WHAT THE EXERCISE ASKS — With pictures removed, print the listing exactly.

+ + + + +

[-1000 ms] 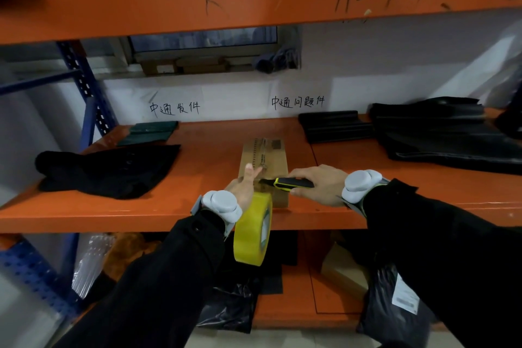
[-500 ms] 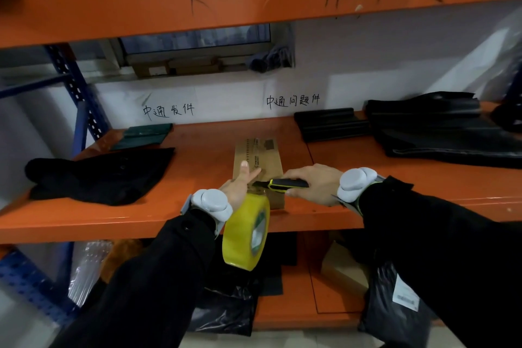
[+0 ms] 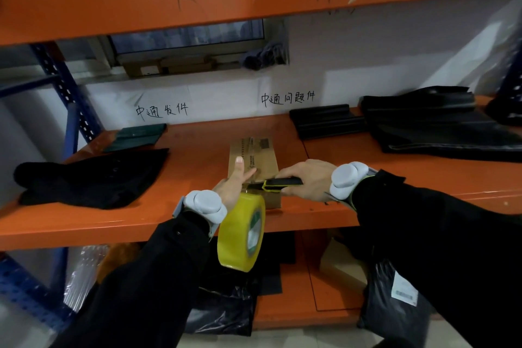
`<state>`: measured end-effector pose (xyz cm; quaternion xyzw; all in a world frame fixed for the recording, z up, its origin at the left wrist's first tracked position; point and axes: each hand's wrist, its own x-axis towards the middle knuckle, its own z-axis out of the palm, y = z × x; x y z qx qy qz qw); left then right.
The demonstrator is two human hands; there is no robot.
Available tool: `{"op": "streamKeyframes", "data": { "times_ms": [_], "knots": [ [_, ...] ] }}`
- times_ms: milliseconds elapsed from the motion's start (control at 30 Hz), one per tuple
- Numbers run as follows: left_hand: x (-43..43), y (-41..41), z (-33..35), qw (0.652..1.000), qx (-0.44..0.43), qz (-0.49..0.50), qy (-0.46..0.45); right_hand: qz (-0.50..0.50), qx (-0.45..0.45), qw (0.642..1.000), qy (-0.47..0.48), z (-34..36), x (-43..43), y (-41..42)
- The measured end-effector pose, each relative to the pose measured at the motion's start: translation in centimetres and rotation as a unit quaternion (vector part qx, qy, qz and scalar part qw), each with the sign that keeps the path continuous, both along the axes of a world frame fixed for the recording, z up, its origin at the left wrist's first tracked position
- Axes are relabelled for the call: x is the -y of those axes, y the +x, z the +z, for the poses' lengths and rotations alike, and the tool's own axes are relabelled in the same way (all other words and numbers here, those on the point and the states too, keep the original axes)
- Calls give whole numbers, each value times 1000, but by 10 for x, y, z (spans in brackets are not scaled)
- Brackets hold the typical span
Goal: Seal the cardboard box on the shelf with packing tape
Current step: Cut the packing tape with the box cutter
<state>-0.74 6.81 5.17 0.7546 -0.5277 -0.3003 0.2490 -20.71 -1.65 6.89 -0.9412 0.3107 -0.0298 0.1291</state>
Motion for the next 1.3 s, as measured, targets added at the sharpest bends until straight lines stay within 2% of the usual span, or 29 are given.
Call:
{"op": "streamKeyframes", "data": {
  "times_ms": [767,1300],
  "knots": [
    [17,16,-23,1000,-17,-4,10,-17,14,997,-75,-1,-18,2],
    [27,24,-27,999,-50,-17,-4,-28,24,997,-68,-5,-11,-15]
  ]
}}
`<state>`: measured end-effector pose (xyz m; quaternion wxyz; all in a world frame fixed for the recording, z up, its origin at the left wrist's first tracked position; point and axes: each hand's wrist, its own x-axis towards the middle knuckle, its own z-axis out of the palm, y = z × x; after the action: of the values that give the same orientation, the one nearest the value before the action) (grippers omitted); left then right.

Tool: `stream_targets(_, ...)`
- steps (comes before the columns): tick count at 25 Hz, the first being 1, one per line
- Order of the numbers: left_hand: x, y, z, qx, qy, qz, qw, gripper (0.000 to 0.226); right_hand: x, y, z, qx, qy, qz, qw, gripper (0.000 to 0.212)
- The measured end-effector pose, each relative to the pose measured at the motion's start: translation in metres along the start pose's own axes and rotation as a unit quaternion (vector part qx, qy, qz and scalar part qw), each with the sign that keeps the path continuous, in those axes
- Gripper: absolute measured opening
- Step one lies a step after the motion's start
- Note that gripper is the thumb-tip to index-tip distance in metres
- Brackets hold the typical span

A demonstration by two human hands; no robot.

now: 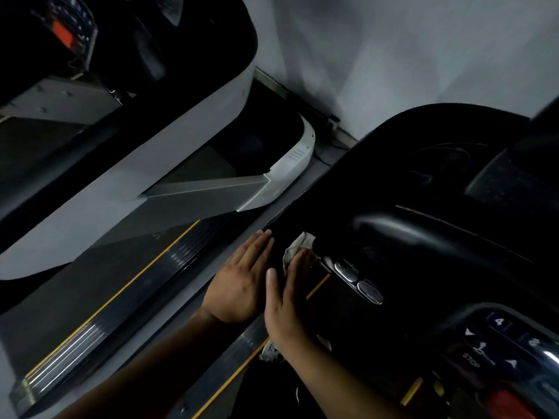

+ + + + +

TASK RESPONSE —
[-1000 ms] 
[-500 ms] 
[+0 ms] 
`<state>`: measured end-effector pose (xyz cm; quaternion xyzw; all in a world frame fixed for the recording, z up, its origin at the left wrist's first tracked position; point and axes: each hand's wrist, its own x-axis towards the middle knuckle, its own z-axis out of the palm, y = z × x; x y z qx qy qz qw); left then right.
The demonstrator is two human hands; there is no robot.
Available tool: `{"op": "streamKeyframes", "data": { "times_ms": [_], "knots": [ [_, ...] ] }}`
- times_ms: milliseconds elapsed from the motion's start (control at 30 Hz), one per tuple
- Numbers run as follows: left_hand: x (-43..43), y (-41..41), z (-33..35), qw (0.652..1.000), qx (-0.44..0.43), qz (-0.49..0.50), qy (-0.46..0.45); right_hand: qz (-0.50..0.50), qx (-0.45..0.45), qw (0.642..1.000), qy (-0.47..0.48), z (-34..36), x (-43..43), y (-41..42)
- The measured end-effector pose, each relative to the pose measured at the motion's start: translation in centimetres and rotation as a unit quaternion (vector part qx, qy, qz and scalar part qw), each with the sign that keeps the path continuous, both along the axes of a world frame fixed for the recording, z up, its origin at the left wrist's first tracked position
- Axes are relabelled for the call: x is the -y of those axes, y the +x, z the +z, for the poses' lengths and rotations alike, and the tool's own axes are relabelled in the same way (all other words and numbers here, those on the point and the states too, keep the original axes)
- Calls give whole numbers, each value times 1000, but by 10 for x, y, z (spans in brackets are not scaled)
- Brackets hold the typical span
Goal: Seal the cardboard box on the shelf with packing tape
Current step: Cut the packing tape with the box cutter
<state>-0.74 6.81 5.17 0.7546 -0.5277 -0.3003 0.2490 -20.71 -1.65 6.89 -0.9412 0.3107 -0.0298 0.1291</state>
Motion for the next 1.3 s, as measured, targets added at the sharpest bends until straight lines stay within 2% of the usual span, or 29 are given.
Call:
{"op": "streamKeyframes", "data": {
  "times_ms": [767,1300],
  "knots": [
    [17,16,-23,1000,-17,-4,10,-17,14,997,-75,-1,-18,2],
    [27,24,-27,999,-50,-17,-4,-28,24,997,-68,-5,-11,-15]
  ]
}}
`<state>`: measured end-effector pose (xyz m; quaternion wxyz; all in a world frame fixed for the recording, z up, its origin at the left wrist's first tracked position; point and axes: each hand's wrist, its own x-axis towards the middle knuckle, its own z-axis out of the palm, y = z × x; after the action: of the values that give the same orientation, the one nearest the value before the action) (grippers omitted); left then right.

Tool: `stream_targets(_, ...)`
- steps (comes before the columns): tick count at 25 Hz, the first being 1, one per line
- Order of the numbers: left_hand: x, y, z, qx, qy, qz, qw, gripper (0.000 to 0.226); right_hand: x, y, z, qx, qy, qz, qw, gripper (0.000 to 0.212)
- The measured end-effector pose, each relative to the pose measured at the motion's start: translation in metres along the start pose's own axes and rotation as a unit quaternion (vector part qx, qy, qz and scalar part qw), each with the sign that keeps the path continuous, in those axes
- Gripper: absolute measured opening
- Step one lies a step after the motion's start
- Note that gripper is the thumb-tip to index-tip distance in metres
- Brackets hold the typical span

A demonstration by two human hands; no robot.

now: 

Nothing further is required of this output.